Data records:
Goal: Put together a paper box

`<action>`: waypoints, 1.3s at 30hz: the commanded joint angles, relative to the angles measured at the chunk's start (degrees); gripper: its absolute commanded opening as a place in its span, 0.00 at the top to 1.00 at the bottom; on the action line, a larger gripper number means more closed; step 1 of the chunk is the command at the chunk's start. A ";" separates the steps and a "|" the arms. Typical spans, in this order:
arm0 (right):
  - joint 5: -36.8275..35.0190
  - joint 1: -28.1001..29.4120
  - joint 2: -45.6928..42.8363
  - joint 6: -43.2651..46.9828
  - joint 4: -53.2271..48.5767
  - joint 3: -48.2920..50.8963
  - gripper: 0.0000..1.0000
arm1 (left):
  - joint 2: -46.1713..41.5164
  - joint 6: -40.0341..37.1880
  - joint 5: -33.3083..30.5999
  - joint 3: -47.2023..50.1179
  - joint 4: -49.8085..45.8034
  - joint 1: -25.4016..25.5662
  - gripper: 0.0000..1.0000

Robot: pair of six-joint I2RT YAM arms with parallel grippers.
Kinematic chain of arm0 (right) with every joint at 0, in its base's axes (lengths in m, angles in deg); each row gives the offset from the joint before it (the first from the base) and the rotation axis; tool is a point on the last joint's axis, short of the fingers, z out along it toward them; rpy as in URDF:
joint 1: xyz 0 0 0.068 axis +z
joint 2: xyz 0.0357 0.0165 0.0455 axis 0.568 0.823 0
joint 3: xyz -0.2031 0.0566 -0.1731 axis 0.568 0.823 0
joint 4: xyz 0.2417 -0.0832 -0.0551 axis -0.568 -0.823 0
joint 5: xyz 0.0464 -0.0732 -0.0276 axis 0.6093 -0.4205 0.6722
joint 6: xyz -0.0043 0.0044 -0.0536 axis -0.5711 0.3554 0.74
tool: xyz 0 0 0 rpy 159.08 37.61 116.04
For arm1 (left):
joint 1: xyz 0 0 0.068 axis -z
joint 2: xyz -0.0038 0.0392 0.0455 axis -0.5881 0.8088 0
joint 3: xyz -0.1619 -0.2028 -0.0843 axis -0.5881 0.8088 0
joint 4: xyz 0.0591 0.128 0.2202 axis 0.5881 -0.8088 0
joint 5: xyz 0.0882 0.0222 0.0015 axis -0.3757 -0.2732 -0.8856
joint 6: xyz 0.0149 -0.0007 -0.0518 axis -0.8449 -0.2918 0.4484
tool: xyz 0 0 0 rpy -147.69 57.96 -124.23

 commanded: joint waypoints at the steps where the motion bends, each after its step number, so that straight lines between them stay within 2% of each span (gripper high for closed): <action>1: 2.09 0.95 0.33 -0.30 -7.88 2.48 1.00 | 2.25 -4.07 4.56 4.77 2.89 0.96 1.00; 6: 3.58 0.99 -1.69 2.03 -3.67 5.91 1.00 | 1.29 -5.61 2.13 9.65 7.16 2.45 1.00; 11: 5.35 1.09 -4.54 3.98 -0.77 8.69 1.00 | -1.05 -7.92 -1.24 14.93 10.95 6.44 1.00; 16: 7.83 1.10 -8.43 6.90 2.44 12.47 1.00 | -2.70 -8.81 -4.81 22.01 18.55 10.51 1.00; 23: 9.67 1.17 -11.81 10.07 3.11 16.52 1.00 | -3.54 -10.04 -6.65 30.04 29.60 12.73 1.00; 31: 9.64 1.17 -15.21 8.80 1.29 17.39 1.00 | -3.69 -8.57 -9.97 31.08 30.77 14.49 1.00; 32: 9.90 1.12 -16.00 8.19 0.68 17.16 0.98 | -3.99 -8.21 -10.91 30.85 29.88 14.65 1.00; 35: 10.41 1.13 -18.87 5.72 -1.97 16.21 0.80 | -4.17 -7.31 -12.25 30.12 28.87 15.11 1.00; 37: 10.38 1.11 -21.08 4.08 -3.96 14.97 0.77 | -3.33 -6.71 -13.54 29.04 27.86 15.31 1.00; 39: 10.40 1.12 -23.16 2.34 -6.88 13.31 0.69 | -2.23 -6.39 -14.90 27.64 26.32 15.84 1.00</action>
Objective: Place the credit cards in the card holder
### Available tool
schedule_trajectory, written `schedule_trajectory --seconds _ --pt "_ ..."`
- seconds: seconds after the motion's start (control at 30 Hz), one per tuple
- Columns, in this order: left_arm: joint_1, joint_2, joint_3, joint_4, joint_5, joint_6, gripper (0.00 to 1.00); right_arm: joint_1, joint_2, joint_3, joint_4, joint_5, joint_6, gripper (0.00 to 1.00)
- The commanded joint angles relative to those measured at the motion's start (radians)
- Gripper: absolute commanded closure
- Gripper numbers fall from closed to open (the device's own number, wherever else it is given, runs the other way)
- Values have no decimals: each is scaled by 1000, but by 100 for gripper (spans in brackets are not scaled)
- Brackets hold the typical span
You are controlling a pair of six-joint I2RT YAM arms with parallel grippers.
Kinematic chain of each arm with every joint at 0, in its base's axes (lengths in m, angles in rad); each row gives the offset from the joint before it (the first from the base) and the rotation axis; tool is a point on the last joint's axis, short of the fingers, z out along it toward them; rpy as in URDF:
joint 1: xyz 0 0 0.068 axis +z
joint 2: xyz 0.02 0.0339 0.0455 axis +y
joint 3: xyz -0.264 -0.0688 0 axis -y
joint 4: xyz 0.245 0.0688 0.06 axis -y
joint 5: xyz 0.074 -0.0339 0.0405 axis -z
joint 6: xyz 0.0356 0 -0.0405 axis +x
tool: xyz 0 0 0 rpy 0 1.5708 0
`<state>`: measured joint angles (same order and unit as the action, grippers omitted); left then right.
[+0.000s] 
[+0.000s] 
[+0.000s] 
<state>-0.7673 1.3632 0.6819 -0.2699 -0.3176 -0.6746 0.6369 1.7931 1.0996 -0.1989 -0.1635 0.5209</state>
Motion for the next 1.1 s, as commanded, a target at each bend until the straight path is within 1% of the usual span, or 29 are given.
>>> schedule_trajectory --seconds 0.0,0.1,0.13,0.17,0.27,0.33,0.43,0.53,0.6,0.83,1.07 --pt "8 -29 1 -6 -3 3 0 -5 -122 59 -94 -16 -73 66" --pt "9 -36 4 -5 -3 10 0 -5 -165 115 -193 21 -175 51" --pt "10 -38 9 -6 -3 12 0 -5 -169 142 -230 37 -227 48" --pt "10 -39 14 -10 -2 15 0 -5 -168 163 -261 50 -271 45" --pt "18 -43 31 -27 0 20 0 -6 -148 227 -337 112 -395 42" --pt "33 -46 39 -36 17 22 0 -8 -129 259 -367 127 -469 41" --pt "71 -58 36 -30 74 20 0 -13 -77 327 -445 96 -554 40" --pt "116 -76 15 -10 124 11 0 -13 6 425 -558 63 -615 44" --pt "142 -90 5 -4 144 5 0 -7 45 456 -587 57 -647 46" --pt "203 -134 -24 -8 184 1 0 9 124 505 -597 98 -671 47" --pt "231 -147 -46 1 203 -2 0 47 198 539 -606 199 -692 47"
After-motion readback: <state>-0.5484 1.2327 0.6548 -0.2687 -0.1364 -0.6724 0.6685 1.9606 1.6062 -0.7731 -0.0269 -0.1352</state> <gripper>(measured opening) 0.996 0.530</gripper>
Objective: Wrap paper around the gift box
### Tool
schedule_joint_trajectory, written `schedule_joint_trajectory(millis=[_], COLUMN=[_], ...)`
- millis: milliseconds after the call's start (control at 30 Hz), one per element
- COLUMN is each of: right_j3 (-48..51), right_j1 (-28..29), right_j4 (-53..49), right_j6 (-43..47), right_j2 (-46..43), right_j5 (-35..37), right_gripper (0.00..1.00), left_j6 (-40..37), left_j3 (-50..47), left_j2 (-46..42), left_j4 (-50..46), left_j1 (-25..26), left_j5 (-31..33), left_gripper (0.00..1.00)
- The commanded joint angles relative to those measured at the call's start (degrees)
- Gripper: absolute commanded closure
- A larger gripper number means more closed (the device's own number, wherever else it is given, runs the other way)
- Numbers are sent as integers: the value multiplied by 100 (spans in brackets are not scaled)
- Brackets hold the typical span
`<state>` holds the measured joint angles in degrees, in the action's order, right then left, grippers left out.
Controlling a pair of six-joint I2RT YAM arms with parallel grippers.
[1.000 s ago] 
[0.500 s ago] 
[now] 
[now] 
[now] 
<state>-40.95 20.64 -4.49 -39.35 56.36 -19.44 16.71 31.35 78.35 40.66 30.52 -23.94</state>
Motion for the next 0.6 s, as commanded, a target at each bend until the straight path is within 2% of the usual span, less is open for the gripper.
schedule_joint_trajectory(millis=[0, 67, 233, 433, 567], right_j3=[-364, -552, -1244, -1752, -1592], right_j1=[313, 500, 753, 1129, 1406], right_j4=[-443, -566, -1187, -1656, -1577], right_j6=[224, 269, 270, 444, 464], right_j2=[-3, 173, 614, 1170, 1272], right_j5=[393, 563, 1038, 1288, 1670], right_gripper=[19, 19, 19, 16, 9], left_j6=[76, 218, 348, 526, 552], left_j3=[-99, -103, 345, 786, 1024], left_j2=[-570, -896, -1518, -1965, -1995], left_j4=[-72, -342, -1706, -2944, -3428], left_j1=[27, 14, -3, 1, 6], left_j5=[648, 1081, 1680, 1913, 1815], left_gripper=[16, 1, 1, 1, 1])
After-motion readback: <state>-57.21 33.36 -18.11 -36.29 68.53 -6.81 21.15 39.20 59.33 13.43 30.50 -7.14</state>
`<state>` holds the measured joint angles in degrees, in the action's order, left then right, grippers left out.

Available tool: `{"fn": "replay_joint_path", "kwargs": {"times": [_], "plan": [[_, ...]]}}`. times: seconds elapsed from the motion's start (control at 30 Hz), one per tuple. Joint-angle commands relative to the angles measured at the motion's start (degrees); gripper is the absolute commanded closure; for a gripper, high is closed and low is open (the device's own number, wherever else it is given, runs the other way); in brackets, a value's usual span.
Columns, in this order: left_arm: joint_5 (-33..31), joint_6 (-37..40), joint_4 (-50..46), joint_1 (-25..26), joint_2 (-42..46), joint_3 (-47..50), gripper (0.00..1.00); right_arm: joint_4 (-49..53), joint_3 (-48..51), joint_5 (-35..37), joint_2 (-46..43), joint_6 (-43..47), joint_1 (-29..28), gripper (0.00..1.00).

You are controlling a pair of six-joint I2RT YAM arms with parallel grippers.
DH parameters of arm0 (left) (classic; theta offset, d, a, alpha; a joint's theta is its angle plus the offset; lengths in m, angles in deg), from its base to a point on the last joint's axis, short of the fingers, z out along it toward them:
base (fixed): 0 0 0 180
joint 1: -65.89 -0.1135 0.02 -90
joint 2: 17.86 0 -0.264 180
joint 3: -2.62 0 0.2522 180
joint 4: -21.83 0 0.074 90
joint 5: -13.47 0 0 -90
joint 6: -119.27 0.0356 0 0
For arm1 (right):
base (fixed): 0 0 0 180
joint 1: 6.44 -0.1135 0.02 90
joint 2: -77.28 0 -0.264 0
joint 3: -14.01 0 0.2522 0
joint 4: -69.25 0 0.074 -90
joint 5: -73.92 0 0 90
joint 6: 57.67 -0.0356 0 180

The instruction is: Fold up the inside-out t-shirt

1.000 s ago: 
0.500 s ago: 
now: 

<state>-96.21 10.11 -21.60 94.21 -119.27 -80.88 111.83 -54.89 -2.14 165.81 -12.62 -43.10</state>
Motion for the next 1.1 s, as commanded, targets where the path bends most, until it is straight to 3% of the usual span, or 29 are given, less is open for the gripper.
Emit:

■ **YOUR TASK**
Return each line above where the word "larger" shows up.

■ **WRITTEN RESPONSE**
`<action>`: waypoints, 1.3s at 30hz: the commanded joint angles, relative to the angles measured at the chunk's start (degrees); gripper: its absolute commanded opening as a place in its span, 0.00 at the top to 1.00 at the bottom; on the action line, a larger gripper number means more closed; step 1 of the chunk is the command at the chunk's start. A ";" separates the steps and a "|" the arms. Typical spans, in this order:
- A larger gripper number means more closed (the device's own number, wherever else it is given, runs the other way)

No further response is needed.